Exercise directions> Please restate each entry that appears below word for word, without its pictures.

Information provided>
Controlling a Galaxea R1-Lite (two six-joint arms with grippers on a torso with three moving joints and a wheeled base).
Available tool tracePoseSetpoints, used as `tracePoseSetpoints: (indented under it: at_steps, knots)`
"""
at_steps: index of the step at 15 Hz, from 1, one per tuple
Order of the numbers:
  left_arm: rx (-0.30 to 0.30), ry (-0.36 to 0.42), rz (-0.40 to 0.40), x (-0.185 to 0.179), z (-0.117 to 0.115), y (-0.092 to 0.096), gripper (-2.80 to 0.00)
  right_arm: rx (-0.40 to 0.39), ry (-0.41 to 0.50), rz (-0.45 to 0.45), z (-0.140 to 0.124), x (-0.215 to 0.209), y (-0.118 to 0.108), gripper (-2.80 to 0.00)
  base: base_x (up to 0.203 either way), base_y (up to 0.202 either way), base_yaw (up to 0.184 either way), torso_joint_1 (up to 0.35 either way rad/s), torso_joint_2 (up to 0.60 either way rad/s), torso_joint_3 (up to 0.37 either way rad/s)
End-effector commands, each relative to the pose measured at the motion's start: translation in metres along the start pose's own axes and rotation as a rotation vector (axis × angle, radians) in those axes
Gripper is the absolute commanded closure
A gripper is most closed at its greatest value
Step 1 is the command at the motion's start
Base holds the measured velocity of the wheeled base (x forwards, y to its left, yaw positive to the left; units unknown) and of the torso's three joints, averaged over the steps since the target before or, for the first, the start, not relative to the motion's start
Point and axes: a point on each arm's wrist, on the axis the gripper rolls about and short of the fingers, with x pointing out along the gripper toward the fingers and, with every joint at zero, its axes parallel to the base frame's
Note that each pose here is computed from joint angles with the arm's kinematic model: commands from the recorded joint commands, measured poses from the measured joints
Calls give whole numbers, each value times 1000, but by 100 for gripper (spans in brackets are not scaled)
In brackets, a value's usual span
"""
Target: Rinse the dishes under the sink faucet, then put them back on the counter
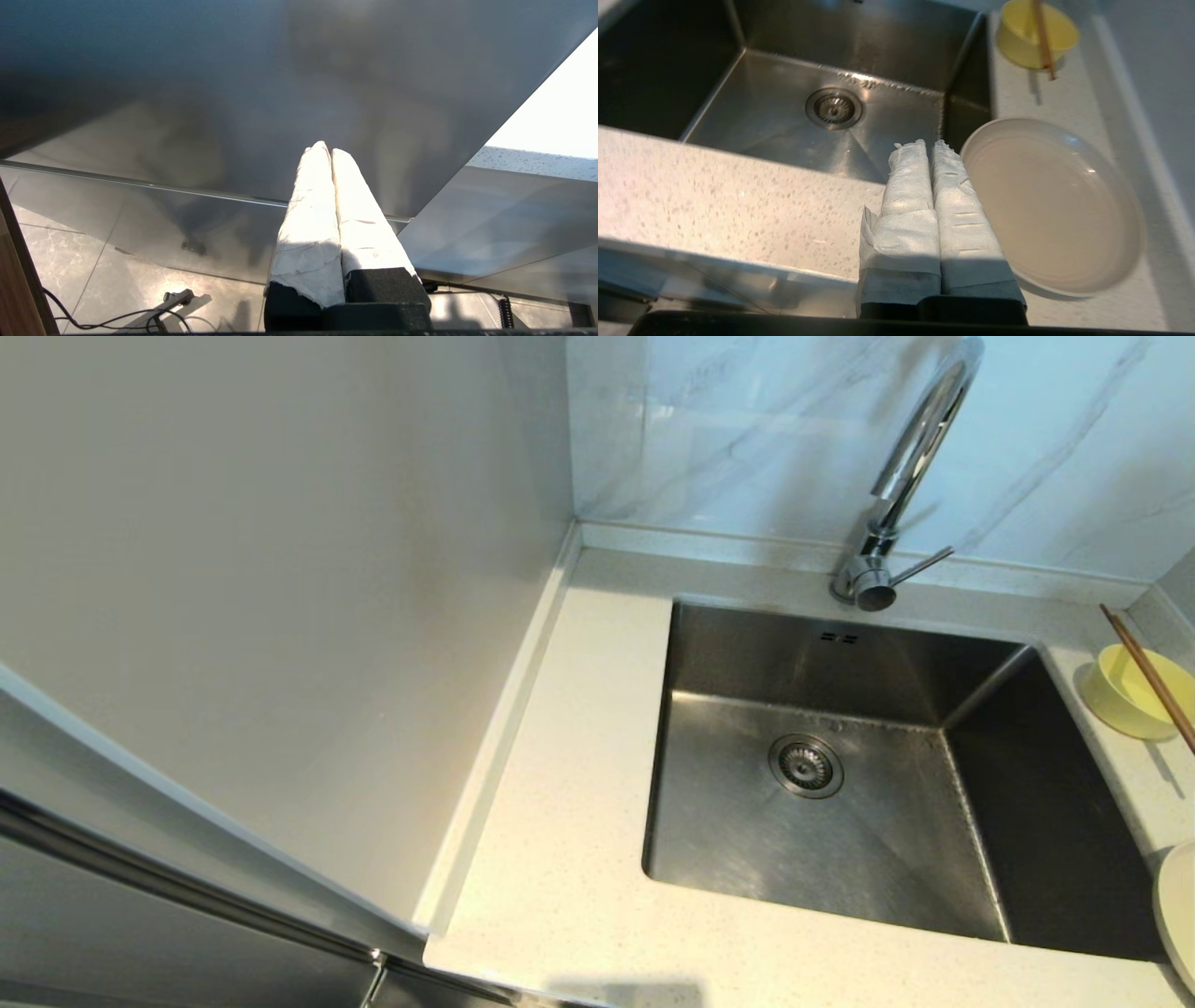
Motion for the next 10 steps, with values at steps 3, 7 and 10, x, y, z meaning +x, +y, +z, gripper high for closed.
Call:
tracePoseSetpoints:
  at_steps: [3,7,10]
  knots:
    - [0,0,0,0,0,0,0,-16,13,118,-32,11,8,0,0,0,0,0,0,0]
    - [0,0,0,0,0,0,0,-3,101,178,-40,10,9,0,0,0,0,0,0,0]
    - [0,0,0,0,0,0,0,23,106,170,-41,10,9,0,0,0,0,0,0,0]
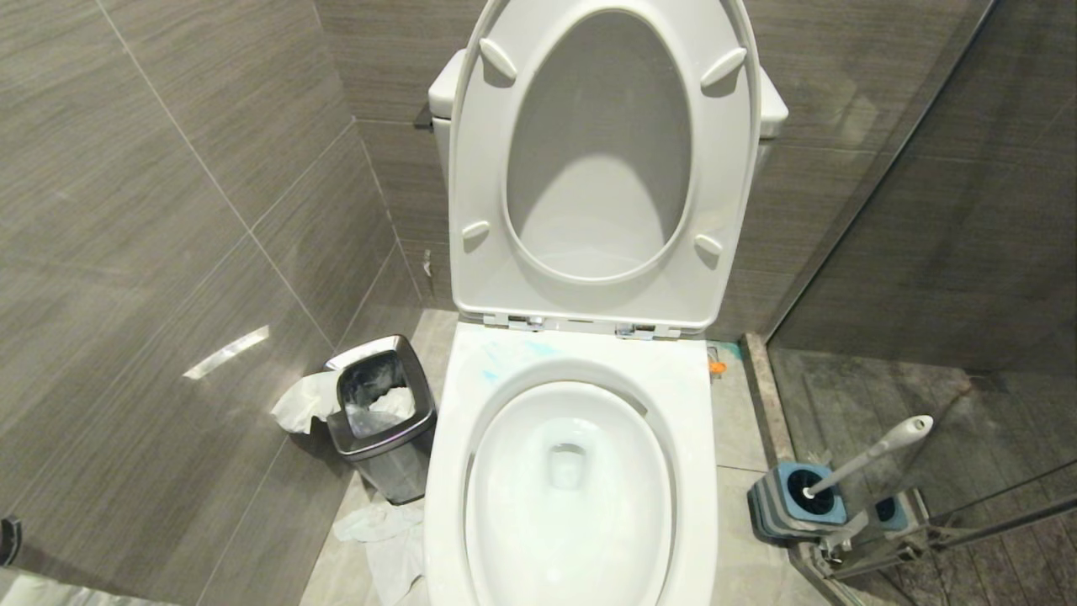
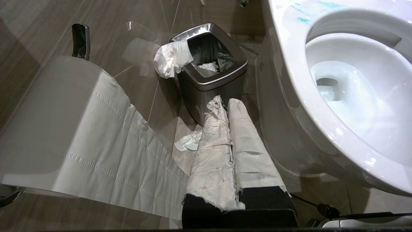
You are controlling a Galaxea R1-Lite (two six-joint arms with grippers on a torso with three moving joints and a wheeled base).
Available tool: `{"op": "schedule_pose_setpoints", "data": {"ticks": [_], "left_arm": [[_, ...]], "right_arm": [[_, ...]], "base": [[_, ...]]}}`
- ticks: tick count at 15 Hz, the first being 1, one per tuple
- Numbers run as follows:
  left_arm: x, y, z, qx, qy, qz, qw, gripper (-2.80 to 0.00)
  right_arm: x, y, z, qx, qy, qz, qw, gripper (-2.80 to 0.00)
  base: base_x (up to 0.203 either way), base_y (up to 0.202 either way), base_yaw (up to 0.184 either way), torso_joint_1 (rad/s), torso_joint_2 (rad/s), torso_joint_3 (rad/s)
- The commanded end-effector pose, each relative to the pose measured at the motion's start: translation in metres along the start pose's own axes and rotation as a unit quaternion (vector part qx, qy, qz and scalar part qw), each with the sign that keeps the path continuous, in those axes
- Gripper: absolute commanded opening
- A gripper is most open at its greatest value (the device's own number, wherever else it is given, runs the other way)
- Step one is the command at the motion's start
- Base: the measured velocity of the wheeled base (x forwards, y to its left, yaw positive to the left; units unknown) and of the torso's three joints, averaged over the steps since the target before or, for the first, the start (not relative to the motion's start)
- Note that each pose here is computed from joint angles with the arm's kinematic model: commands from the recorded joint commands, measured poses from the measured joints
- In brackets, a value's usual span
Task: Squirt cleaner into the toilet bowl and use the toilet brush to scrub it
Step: Pour in the cleaning agent
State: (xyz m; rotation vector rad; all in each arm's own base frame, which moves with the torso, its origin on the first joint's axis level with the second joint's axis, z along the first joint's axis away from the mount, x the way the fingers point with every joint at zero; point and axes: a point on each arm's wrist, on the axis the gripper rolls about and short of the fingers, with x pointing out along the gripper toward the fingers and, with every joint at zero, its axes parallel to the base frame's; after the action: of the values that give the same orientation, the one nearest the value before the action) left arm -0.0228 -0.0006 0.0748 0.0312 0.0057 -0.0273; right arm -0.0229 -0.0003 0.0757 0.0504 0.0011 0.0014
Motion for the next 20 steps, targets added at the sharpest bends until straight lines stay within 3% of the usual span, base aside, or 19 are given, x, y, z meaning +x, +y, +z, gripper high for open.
{"op": "schedule_pose_setpoints", "data": {"ticks": [1,14,20], "left_arm": [[0.0002,0.0,-0.0004,0.001,0.002,0.0,1.0,-2.8],[0.0002,0.0,-0.0005,0.0,0.002,0.001,1.0,-2.8],[0.0002,0.0,-0.0005,0.001,0.002,0.001,1.0,-2.8]], "right_arm": [[0.0001,0.0,-0.0004,0.0,0.001,0.0,1.0,-2.8],[0.0,-0.0001,-0.0002,0.0,0.001,-0.001,1.0,-2.8],[0.0,0.0,-0.0002,-0.002,0.001,0.0,1.0,-2.8]], "base": [[0.0,0.0,0.0,0.0,0.0,0.0],[0.0,0.0,0.0,0.0,0.0,-0.004],[0.0,0.0,0.0,0.003,0.0,-0.167]]}}
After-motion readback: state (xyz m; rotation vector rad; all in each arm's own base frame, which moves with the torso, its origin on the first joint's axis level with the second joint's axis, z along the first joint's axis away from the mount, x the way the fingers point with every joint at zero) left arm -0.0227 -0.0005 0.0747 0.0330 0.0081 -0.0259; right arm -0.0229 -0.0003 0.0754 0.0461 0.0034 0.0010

Answer box>
Controlling a Galaxea R1-Lite (two six-joint arms with grippers on a torso with three moving joints and a wheeled base).
Available tool tracePoseSetpoints, used as `tracePoseSetpoints: (indented under it: at_steps, knots)`
"""
at_steps: index of the step at 15 Hz, from 1, one per tuple
Order of the numbers:
  left_arm: rx (-0.30 to 0.30), ry (-0.36 to 0.42), rz (-0.40 to 0.40), x (-0.185 to 0.179), z (-0.117 to 0.115), y (-0.092 to 0.096), gripper (-2.80 to 0.00)
  right_arm: rx (-0.40 to 0.39), ry (-0.41 to 0.50), rz (-0.45 to 0.45), z (-0.140 to 0.124), x (-0.215 to 0.209), y (-0.118 to 0.108), gripper (-2.80 to 0.00)
  base: base_x (up to 0.203 either way), base_y (up to 0.202 either way), base_yaw (up to 0.184 either way), torso_joint_1 (up to 0.35 either way rad/s), torso_joint_2 (up to 0.60 either way rad/s), torso_joint_3 (up to 0.37 either way rad/s)
End-effector commands, each relative to the pose measured at the motion's start: translation in metres along the start pose's own axes and rotation as a rotation vector (axis × angle, radians) in those axes
Gripper is the absolute commanded closure
A gripper is most closed at its greatest value
Step 1 is the command at the motion's start
Base holds the measured velocity of the wheeled base (x forwards, y to its left, yaw positive to the left; units unknown) and of the torso's three joints, averaged over the steps since the target before or, for the first, the start, not relative to the motion's start
Point and axes: a point on each arm's wrist, on the axis the gripper rolls about and short of the fingers, with x pointing out along the gripper toward the fingers and, with every joint at zero, its axes parallel to the base frame's
Note that each pose here is computed from joint angles with the arm's kinematic model: commands from the recorded joint commands, measured poses from the measured joints
Calls give whole numbers, each value times 1000, but by 100 for gripper (spans in brackets are not scaled)
In brackets, a value's usual span
"""
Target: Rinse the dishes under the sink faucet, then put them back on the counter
Motion for the next 10 steps, with values at steps 3, 7 and 10, x, y, z meaning +x, +y, +z, gripper high for closed.
Call:
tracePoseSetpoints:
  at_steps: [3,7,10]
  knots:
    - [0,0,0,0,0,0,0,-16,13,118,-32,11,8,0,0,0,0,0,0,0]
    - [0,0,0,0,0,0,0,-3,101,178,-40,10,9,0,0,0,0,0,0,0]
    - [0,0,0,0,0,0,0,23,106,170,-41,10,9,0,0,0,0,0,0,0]
You are controlling a Galaxea R1-Lite (two six-joint arms with grippers on a torso with three moving joints and a wheeled base).
Available tool: `{"op": "schedule_pose_setpoints", "data": {"ticks": [_], "left_arm": [[_, ...]], "right_arm": [[_, ...]], "base": [[_, ...]]}}`
- ticks: tick count at 15 Hz, the first being 1, one per tuple
- Numbers run as follows:
  left_arm: x, y, z, qx, qy, qz, qw, gripper (-2.80 to 0.00)
  right_arm: x, y, z, qx, qy, qz, qw, gripper (-2.80 to 0.00)
  base: base_x (up to 0.203 either way), base_y (up to 0.202 either way), base_yaw (up to 0.184 either way), torso_joint_1 (rad/s), torso_joint_2 (rad/s), torso_joint_3 (rad/s)
- The commanded end-effector pose, each relative to the pose measured at the motion's start: translation in metres along the start pose's own axes and rotation as a unit quaternion (vector part qx, qy, qz and scalar part qw), each with the sign that keeps the path continuous, in those axes
- Gripper: absolute commanded opening
- A gripper is most open at its greatest value (the device's own number, wherever else it is given, runs the other way)
- Step one is the command at the motion's start
- Base: the measured velocity of the wheeled base (x forwards, y to its left, yaw positive to the left; units unknown) and of the torso's three joints, averaged over the steps since the target before or, for the first, the start (not relative to the motion's start)
- Note that each pose here is computed from joint angles with the arm's kinematic model: commands from the recorded joint commands, measured poses from the measured joints
- In brackets, a value's usual span
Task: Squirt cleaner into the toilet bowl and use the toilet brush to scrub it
Step: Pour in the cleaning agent
State: (xyz m; rotation vector rad; all in each arm's own base frame, which moves with the torso, its origin on the first joint's axis level with the second joint's axis, z along the first joint's axis away from the mount, x the way the fingers point with every joint at zero; point and axes: a point on each arm's wrist, on the axis the gripper rolls about and short of the fingers, with x pointing out along the gripper toward the fingers and, with every joint at zero, its axes parallel to the base frame's; after the action: of the values that give the same orientation, the one nearest the value before the action) left arm -0.0228 -0.0006 0.0748 0.0312 0.0057 -0.0273; right arm -0.0229 -0.0003 0.0757 0.0504 0.0011 0.0014
Motion for the next 20 steps, targets added at the sharpest bends until straight lines stay within 3% of the usual span, base aside, or 19 are given, x, y, z meaning +x, +y, +z, gripper high for open.
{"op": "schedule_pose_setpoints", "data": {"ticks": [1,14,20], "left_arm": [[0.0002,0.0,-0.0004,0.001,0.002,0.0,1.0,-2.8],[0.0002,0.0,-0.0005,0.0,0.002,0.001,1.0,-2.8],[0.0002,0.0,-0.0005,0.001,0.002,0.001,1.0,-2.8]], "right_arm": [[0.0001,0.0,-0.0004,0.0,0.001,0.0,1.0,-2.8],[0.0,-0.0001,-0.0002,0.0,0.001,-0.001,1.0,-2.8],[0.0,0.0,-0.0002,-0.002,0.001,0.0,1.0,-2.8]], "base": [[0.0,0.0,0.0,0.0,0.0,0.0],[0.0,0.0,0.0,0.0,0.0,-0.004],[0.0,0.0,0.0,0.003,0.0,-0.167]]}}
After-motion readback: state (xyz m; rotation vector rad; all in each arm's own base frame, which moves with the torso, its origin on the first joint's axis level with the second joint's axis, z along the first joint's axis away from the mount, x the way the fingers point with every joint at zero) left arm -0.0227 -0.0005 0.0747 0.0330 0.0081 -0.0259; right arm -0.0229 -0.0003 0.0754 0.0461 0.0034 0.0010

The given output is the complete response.